Copy exactly the lines of the records below, and only those lines, beginning with the line that contains "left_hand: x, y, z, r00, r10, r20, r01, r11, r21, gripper" and ending with the line that contains "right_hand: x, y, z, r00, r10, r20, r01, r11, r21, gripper".

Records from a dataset
+ + + + +
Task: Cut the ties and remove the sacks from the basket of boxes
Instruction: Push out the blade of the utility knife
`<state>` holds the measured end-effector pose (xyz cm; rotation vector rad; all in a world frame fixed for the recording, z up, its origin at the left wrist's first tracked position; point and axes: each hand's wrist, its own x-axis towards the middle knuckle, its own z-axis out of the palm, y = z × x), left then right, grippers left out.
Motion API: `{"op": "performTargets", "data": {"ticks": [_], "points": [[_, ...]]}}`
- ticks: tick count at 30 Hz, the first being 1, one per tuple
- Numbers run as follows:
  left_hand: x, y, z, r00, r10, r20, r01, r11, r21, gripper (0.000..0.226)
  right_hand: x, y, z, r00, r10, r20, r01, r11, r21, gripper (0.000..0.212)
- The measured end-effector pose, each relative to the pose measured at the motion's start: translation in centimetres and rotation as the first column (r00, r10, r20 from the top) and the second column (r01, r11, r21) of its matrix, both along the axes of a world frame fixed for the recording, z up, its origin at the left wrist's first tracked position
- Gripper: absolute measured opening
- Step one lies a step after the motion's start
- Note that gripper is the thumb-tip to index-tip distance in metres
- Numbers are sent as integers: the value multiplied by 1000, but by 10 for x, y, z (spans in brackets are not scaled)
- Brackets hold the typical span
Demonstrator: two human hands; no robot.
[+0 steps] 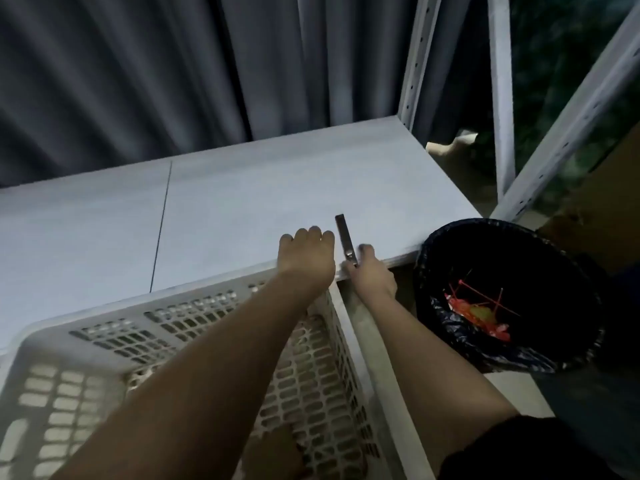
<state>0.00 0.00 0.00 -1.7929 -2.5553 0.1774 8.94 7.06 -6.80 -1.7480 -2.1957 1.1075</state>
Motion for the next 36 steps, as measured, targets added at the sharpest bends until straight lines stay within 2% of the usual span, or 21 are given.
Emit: {"op": "performTargets", "data": {"ticks": [4,6,8,11,14,16,19,22,24,28,30,32,34,36], "points": [[-5,-3,-3,1000,-2,-17,4,998,70,40,-8,3,-8,1000,-28,-2,28,999,41,35],[-5,-4,-1,1000,6,6,-7,999,47,40,-9,5,-10,998,-43,-46,43,999,14,32],[-5,-5,6,1000,20,-1,-20,999,27,41,-8,10,-9,986,-70,-154,56,994,-95,28],[0,-13,25,999,31,23,-30,998,-64,42,-4,7,5,924,-193,-330,68,933,-354,11],[4,-26,54,997,30,68,-22,993,-113,43,5,-9,36,901,-241,-361,69,900,-430,19],[7,-40,77,994,48,102,-34,990,-140,45,12,-23,63,903,-245,-353,74,899,-432,20],[16,-63,114,990,82,117,-58,979,-197,47,25,-31,100,882,-318,-347,178,908,-379,28],[29,-91,151,983,119,140,-93,979,-179,48,43,-44,144,884,-276,-378,145,929,-340,14],[39,-107,175,975,147,167,-122,981,-152,47,56,-63,178,828,-340,-446,138,894,-425,4],[64,-144,223,934,215,286,-190,975,-113,46,83,-113,240,753,-372,-543,7,829,-559,22],[78,-161,244,887,228,402,-213,974,-80,42,96,-138,267,714,-372,-593,-60,811,-582,29],[93,-181,261,789,199,581,-225,974,-28,27,109,-167,291,665,-382,-642,-99,807,-582,32],[109,-202,274,627,174,760,-284,959,14,14,122,-194,309,619,-379,-688,-124,818,-562,28],[126,-222,282,436,113,893,-366,929,61,17,135,-220,323,589,-353,-727,-149,837,-526,27]]}}
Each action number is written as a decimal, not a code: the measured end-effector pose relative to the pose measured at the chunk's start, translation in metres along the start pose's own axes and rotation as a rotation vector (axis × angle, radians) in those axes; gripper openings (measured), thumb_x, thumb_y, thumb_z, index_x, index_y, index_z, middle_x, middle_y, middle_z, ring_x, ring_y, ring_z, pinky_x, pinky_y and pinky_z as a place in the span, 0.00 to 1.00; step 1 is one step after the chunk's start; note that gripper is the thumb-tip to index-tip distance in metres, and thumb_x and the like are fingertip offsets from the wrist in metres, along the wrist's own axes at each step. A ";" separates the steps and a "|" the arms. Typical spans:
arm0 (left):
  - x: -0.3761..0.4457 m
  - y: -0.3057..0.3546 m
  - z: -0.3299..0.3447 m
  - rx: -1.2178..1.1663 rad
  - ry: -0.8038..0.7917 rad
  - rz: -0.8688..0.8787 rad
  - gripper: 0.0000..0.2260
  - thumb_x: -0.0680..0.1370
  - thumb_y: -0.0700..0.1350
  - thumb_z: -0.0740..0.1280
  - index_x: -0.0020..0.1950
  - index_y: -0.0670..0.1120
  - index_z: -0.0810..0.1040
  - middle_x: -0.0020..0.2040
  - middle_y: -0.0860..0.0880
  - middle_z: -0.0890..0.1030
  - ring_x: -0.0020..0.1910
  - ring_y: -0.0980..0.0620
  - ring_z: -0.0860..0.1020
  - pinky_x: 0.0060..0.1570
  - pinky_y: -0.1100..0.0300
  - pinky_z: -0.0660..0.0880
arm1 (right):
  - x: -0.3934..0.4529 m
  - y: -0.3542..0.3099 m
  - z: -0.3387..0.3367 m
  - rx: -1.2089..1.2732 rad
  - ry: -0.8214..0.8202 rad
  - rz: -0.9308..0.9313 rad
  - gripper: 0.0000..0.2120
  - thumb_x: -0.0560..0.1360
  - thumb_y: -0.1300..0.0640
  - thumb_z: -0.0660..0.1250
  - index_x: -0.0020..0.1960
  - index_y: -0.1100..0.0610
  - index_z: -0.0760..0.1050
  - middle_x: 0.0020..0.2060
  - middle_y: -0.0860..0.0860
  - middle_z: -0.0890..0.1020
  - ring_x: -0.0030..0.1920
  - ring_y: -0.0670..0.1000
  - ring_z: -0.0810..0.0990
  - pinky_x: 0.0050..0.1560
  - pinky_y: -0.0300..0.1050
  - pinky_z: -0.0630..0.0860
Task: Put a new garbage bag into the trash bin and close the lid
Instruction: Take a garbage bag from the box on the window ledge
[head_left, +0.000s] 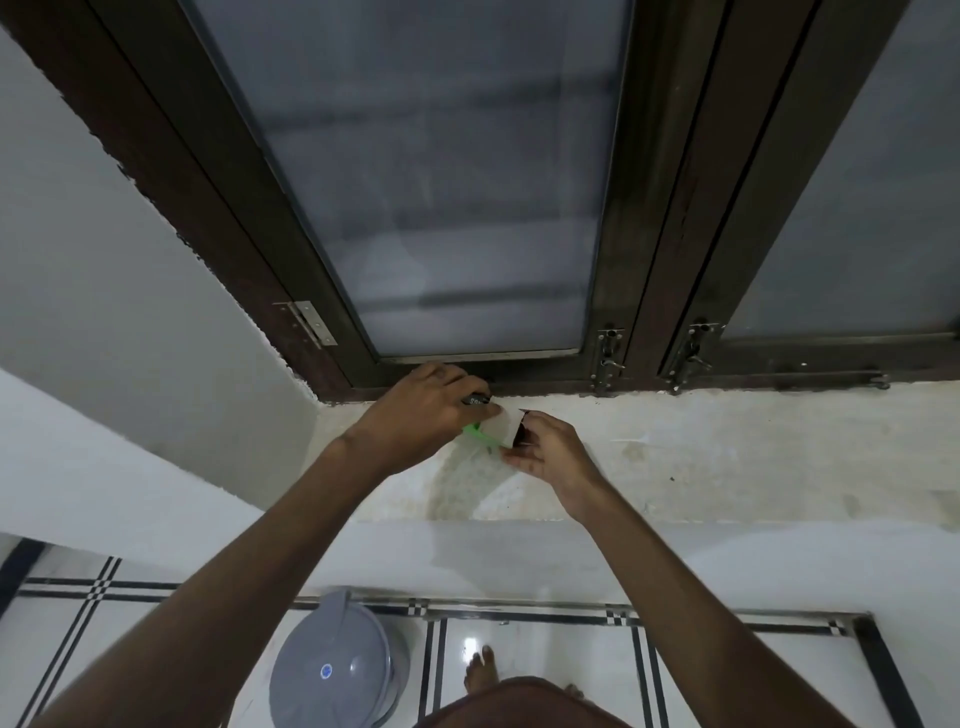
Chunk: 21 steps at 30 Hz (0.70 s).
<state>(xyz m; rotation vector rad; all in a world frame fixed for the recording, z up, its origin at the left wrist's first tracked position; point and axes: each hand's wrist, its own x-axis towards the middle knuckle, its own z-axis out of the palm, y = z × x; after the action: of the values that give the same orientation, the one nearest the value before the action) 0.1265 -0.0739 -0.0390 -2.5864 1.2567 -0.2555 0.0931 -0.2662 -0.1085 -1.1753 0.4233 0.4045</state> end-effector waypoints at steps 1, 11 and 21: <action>0.000 0.000 -0.001 -0.015 0.001 -0.016 0.25 0.70 0.44 0.77 0.66 0.53 0.77 0.63 0.48 0.79 0.60 0.44 0.78 0.57 0.49 0.75 | -0.001 -0.001 -0.003 0.004 -0.011 -0.002 0.13 0.82 0.60 0.59 0.61 0.63 0.77 0.56 0.62 0.83 0.56 0.60 0.83 0.54 0.48 0.82; -0.035 0.018 0.037 -0.315 -0.018 -0.272 0.27 0.68 0.42 0.78 0.65 0.48 0.76 0.60 0.46 0.79 0.51 0.44 0.81 0.45 0.53 0.79 | -0.014 -0.015 -0.055 -0.203 0.009 -0.166 0.11 0.75 0.65 0.71 0.56 0.59 0.79 0.52 0.61 0.83 0.55 0.57 0.84 0.53 0.46 0.82; -0.060 0.022 0.063 -0.354 0.014 -0.461 0.25 0.71 0.47 0.75 0.66 0.50 0.72 0.61 0.46 0.77 0.51 0.43 0.79 0.48 0.52 0.78 | -0.023 -0.031 -0.095 -0.165 0.105 -0.283 0.15 0.77 0.66 0.68 0.63 0.57 0.74 0.45 0.54 0.85 0.50 0.51 0.83 0.55 0.47 0.81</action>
<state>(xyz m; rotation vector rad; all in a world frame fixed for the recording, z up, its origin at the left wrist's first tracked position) 0.0902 -0.0296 -0.1082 -3.1651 0.7434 -0.1417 0.0798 -0.3678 -0.1031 -1.3992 0.3122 0.1336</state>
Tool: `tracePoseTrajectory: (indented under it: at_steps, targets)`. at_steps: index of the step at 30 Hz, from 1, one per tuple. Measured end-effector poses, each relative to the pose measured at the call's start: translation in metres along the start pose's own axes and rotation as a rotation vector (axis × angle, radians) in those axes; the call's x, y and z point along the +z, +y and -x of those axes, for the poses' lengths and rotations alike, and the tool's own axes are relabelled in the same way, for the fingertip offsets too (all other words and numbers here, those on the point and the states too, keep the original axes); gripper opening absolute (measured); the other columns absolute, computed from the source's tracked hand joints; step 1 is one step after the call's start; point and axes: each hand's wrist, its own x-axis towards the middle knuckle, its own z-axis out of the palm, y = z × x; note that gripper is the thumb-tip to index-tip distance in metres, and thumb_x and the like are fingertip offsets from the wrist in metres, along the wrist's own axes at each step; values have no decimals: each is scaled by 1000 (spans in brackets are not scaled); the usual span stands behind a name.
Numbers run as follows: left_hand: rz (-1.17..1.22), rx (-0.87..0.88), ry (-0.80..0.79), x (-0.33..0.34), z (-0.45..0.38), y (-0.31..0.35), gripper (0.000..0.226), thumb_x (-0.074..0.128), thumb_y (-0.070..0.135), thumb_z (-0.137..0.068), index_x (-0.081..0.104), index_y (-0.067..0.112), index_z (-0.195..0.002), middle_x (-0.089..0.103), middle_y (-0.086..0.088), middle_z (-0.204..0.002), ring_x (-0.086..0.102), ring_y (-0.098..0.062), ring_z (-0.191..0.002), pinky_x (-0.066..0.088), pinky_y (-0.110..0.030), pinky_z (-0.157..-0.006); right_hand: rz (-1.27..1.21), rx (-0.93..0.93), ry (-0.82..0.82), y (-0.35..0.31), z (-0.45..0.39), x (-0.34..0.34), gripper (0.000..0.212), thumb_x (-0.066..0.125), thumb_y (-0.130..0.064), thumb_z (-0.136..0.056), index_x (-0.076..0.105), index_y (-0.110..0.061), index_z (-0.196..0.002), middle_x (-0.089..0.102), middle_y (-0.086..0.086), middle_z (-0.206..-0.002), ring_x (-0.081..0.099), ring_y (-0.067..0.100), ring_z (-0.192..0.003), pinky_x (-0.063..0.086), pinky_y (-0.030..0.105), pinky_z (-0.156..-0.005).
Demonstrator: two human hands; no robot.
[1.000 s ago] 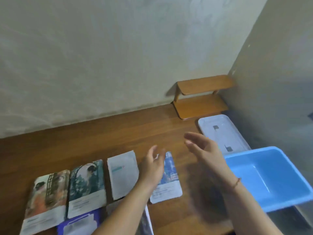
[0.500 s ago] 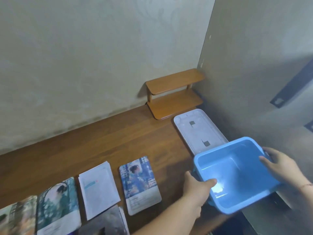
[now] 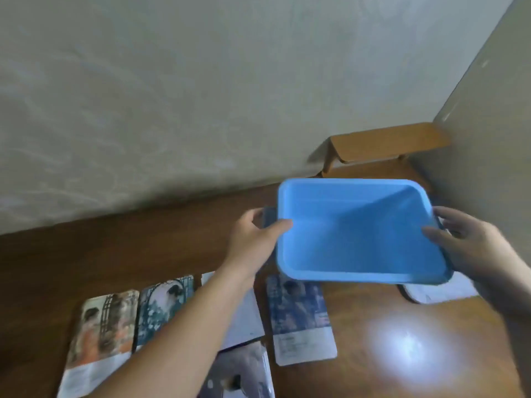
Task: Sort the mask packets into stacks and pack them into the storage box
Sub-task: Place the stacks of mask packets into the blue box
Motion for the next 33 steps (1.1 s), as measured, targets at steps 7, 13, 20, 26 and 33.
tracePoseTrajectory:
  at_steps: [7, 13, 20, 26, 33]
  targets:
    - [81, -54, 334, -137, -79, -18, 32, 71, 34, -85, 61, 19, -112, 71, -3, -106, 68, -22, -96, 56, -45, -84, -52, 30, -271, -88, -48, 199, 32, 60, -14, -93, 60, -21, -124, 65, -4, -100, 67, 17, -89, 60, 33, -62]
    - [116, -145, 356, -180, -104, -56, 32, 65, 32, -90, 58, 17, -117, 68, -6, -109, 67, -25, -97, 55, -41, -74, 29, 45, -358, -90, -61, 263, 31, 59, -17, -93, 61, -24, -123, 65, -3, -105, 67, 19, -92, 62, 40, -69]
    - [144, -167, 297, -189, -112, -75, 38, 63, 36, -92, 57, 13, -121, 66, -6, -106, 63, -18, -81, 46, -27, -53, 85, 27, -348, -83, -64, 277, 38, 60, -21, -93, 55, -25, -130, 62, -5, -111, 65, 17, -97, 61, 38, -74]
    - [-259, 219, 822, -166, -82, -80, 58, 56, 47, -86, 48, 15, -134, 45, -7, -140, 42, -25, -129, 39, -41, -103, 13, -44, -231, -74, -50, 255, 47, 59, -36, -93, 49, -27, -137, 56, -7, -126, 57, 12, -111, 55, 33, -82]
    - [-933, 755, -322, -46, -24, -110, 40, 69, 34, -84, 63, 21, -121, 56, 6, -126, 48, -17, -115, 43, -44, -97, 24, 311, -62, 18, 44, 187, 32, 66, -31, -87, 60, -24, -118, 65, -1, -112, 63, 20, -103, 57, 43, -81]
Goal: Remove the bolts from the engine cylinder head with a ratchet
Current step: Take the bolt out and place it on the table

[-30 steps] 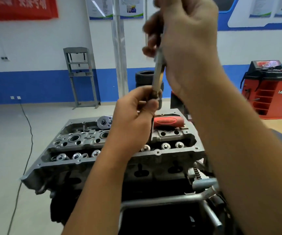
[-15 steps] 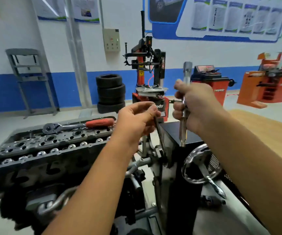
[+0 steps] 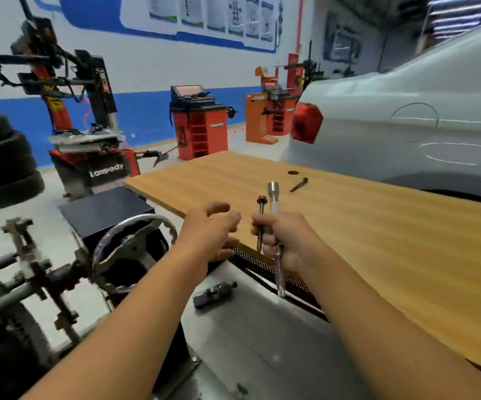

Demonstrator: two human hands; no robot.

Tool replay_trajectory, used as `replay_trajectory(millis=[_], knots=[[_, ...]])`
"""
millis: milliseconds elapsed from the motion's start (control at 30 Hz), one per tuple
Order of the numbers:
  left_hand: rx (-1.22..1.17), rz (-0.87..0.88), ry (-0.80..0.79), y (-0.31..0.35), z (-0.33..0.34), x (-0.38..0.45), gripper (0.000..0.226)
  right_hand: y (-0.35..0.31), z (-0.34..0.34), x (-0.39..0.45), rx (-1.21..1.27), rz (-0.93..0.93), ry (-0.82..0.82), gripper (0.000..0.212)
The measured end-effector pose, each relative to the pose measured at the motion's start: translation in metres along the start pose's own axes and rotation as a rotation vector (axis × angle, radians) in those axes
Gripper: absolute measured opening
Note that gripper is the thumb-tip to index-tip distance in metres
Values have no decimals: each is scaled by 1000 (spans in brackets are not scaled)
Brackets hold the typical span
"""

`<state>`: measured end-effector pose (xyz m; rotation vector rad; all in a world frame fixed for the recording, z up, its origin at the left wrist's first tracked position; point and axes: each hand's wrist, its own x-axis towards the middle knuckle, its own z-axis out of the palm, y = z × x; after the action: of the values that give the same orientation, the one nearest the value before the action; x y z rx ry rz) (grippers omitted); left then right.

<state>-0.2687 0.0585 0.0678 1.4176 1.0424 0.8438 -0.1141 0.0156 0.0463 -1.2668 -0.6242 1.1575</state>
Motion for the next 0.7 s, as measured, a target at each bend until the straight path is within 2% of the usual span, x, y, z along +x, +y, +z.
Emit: replay_trajectory(millis=[133,300,433,700], knots=[[-2,-85,-84,-16,32,0,17,-17,-74,51,-7,55,336,6],[-33,-163,-74,-32,40,2,15,-9,-125,91,5,131,568,15],[5,-156,-35,-34,22,6,10,-11,-139,100,100,88,696,16],[37,-131,79,-47,-24,2,8,-16,-151,85,298,23,842,30]])
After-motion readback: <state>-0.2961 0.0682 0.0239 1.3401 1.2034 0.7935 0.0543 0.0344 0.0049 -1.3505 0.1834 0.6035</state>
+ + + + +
Worked solution:
  left_hand: x, y, z, r00, r10, r20, r01, r11, r21, gripper (0.000..0.226)
  right_hand: x, y, z, r00, r10, r20, r01, r11, r21, gripper (0.000..0.212)

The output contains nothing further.